Taraflar arasındaki alacak davasından dolayı yapılan yargılama sonunda İlk Derece Mahkemesince davanın kısmen kabulüne karar verilmiştir.
Kararın taraf vekillerince istinaf edilmesi üzerine, Bölge Adliye Mahkemesince başvuruların esastan reddine karar verilmiştir.
Bölge Adliye Mahkemesi kararı davacı vekili tarafından duruşmasız, davalı vekili tarafından duruşma istemli temyiz edilmekle; kesinlik, süre, temyiz şartı ve diğer usul eksiklikleri yönünden yapılan ön inceleme sonucunda, 15.10.2024 tarihinde duruşma yapılmasına ve duruşma gününün taraflara davetiye ile bildirilmesine karar verilmiştir.

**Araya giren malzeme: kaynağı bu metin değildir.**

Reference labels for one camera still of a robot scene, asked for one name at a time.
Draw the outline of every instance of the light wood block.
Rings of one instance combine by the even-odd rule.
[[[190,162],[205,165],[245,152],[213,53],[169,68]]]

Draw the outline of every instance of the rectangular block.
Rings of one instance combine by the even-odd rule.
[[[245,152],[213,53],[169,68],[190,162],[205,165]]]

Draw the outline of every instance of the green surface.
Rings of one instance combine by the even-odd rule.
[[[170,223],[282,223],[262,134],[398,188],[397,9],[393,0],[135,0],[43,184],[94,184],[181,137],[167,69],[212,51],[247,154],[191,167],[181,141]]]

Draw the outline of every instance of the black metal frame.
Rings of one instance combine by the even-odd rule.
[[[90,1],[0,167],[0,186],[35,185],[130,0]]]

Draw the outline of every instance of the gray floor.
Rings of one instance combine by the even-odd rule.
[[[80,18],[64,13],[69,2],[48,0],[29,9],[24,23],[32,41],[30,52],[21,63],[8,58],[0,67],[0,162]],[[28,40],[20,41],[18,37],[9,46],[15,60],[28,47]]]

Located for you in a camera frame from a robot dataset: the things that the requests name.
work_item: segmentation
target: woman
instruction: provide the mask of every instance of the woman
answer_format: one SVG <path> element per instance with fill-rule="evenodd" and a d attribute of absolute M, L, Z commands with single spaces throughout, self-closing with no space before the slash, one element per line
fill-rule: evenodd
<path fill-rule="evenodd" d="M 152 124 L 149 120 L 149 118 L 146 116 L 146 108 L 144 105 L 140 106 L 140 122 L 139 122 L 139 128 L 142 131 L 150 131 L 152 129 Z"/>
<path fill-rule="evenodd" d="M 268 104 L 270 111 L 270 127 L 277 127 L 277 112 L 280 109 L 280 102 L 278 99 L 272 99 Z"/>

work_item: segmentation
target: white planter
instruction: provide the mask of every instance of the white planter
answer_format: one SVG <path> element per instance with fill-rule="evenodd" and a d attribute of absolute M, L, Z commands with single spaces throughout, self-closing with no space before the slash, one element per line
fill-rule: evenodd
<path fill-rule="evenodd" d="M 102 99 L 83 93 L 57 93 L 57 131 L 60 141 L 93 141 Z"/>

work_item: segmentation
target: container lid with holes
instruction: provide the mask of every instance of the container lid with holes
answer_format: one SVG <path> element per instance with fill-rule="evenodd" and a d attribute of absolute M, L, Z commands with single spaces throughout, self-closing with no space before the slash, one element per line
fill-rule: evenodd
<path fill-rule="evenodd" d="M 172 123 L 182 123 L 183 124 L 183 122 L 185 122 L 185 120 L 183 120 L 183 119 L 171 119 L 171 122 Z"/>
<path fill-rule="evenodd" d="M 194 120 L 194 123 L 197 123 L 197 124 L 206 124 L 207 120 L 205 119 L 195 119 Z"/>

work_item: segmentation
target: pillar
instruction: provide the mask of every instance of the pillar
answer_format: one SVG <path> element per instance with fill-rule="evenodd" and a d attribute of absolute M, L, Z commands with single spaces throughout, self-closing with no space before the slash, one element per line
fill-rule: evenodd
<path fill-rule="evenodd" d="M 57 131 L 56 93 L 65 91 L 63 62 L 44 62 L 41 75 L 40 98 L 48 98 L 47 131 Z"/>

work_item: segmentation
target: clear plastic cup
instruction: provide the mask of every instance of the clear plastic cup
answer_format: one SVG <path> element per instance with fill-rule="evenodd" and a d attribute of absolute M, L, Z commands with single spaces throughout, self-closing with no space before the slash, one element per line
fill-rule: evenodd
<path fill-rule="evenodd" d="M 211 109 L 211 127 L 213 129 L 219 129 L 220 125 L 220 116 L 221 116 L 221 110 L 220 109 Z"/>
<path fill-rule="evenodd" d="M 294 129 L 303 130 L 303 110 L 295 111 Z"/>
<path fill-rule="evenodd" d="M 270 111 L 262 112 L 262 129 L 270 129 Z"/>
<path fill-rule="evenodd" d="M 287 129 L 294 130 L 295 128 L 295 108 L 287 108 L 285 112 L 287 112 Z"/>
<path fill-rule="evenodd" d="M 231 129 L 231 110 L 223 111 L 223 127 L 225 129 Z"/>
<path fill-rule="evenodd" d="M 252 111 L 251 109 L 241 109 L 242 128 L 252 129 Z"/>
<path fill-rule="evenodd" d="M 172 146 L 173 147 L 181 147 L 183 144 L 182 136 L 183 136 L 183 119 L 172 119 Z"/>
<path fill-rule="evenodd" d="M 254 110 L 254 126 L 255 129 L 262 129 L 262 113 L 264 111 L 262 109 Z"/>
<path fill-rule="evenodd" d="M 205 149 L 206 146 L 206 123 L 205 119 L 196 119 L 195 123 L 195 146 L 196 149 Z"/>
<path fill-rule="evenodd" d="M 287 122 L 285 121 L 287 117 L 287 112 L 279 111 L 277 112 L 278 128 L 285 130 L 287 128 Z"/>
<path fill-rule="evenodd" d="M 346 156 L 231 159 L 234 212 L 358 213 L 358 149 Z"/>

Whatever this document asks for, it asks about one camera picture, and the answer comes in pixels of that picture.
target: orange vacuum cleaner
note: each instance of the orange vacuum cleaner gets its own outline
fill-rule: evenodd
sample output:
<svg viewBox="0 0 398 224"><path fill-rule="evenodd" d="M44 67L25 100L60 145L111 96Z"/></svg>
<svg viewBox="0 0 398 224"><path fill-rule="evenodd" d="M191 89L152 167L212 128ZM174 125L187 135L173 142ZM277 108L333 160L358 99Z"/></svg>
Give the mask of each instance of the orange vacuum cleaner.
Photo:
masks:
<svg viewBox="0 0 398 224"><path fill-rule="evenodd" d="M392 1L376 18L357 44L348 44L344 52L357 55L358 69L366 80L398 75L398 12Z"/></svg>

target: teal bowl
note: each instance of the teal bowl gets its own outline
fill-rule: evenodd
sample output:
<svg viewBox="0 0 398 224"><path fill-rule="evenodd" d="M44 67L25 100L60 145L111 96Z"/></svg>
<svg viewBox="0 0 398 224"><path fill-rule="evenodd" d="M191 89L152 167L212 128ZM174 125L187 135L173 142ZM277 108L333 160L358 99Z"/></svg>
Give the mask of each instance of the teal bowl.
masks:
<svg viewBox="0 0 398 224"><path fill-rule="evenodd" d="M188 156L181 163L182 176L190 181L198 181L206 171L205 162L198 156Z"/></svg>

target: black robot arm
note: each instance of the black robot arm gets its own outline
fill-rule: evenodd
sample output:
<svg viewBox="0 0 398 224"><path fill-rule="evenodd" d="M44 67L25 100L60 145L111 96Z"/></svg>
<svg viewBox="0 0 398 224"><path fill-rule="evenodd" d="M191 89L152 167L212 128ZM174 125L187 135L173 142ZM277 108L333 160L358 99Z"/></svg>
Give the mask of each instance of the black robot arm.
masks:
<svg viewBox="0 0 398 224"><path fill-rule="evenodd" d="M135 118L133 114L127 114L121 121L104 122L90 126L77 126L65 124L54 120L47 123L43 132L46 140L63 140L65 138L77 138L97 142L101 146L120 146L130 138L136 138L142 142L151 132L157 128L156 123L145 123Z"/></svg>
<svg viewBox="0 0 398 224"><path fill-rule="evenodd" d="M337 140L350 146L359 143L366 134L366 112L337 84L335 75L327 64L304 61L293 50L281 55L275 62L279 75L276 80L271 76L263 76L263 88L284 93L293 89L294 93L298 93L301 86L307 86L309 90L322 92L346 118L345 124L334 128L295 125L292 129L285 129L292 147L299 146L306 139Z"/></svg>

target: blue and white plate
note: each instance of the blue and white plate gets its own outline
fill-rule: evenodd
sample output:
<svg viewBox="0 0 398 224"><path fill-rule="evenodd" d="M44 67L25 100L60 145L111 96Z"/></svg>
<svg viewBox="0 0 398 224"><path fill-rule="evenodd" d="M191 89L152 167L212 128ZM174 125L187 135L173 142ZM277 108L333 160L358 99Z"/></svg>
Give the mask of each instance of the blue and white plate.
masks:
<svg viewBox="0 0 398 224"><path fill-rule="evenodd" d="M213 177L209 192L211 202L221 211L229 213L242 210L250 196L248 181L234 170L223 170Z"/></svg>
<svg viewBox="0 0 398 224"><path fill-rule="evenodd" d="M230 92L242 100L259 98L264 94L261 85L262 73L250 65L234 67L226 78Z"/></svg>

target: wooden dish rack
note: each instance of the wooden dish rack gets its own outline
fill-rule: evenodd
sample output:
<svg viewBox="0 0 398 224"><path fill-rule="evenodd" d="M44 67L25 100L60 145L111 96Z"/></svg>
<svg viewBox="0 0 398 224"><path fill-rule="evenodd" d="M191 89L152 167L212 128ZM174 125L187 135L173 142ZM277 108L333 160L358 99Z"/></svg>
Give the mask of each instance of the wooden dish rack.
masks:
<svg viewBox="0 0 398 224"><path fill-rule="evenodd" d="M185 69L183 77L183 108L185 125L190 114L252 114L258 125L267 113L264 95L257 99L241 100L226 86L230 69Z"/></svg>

Belli edilen günde gelen davacı vekili Avukat ... ile davalı vekili Avukat ...'nun sözlü açıklamaları dinlenildikten sonra işin incelenerek karara bağlanması için uygun görülen saat 14.00'te Tetkik Hâkimi tarafından hazırlanan rapor dinlenerek dosyadaki belgeler incelenip gereği düşünüldü:
I. DAVA
Davacı vekili; "Uzaktan Kumandalı Ateşleme Cihazı Geliştirilmesi (UKAC)" başlıklı 16.04.2013 tarihinde yürürlüğe alınan ve süresi 20 ay olan davalıya ait proje kapsamında davalı ile müvekkili kurum ve ihtiyaç sahibi kamu kurumu (Milli Savunma Bakanlığı) arasında proje destekleme sözleşmesi imzalandığını, söz konusu proje kapsamında davalıya toplam 691.518,00 TL transfer edildiğini, davalının yükümlülüklerini gereği gibi yerine getirmediğini, davacının hem zaman kaybına hem de maddi anlamda kayba uğradığını, dava konusu projede yaşanan süreç ve gelişmelerden ötürü 04.06.2016 tarih ve 255 sayılı TÜBİTAK Bilim Kurulu toplantısında projenin iptal edilmesine karar verildiğini, ödenen bedelin ilgili mevzuat kapsamında davacıya ödenmesi gerektiğine ilişkin 27.06.2016 tarihli yazının davalıya gönderildiğini ancak bir cevap alınamadığını, davaya konu projenin davalının kusuru ile mevzuat uyarınca (Proje Sözleşmesi madde 21.1'de yer alan hüküm) iptal edildiğini, operasyona elverişsiz bir cihaz ile askeri birliklerin güvenliği ve askeri personelin hayati tehlikeye atılamayacağını, ayrıca ihtiyaç makamının aksine davacı kurum TÜBİTAK'ın projeyi devam ettirmesinin beklenemeyeceğini belirterek, iptal edilen proje kapsamında davalıya ödenen 691.518,00 TL nin her bir ödeme tarihinden itibaren 6183 sayılı Amme Alacaklarının Tahsili ile ilgili Kanun uyarınca hesaplanacak faizi ile birlikte davalıdan tahsiline karar verilmesini talep etmiştir.
II. CEVAP
Davalı vekili; projenin bitimine çok az bir zaman kala proje şartnamesinde yer almayan ve sonradan talep edilen teknik bir hususun yerine getirilmediğinden bahisle sözleşmenin iptal edildiğini, davacının projede değişiklik taleplerinin proje süresinin uzamasına neden olduğunu ve proje kapsamında istihdam edilen işçilerin çalışma sürelerinin uzadığını, bu sebeple de proje maliyetinin arttığını, sonradan talep edilen alıcının jammere en fazla 0-10 metre, vericinin ise 5000 m ve 10000 m mesafede iken çalışma koşulunun gerek sözleşme gerekse proje tanımlama dökümanı içinde var olmadığını, kaldı ki bu tip bir teknolojinin halihazırda dünyanın hiçbir ülkesinde mevcut olmayan bir teknolojiyi gerektirdiğini, müvekkilinin projede kusur ve eksikliğinin olmadığını, bu değerlerin baştan bildirilmiş olması durumunda davalı şirketin teklif vermeyeceğini, savunarak; sözleşmenin genel işlem koşullarına göre incelenerek davanın reddini, kabul edilmezse davacının kusuru ile sözleşmesinin uzaması nedeniyle hakkaniyete uygun denginin Mahkeme tarafından sağlanmasını istemiştir.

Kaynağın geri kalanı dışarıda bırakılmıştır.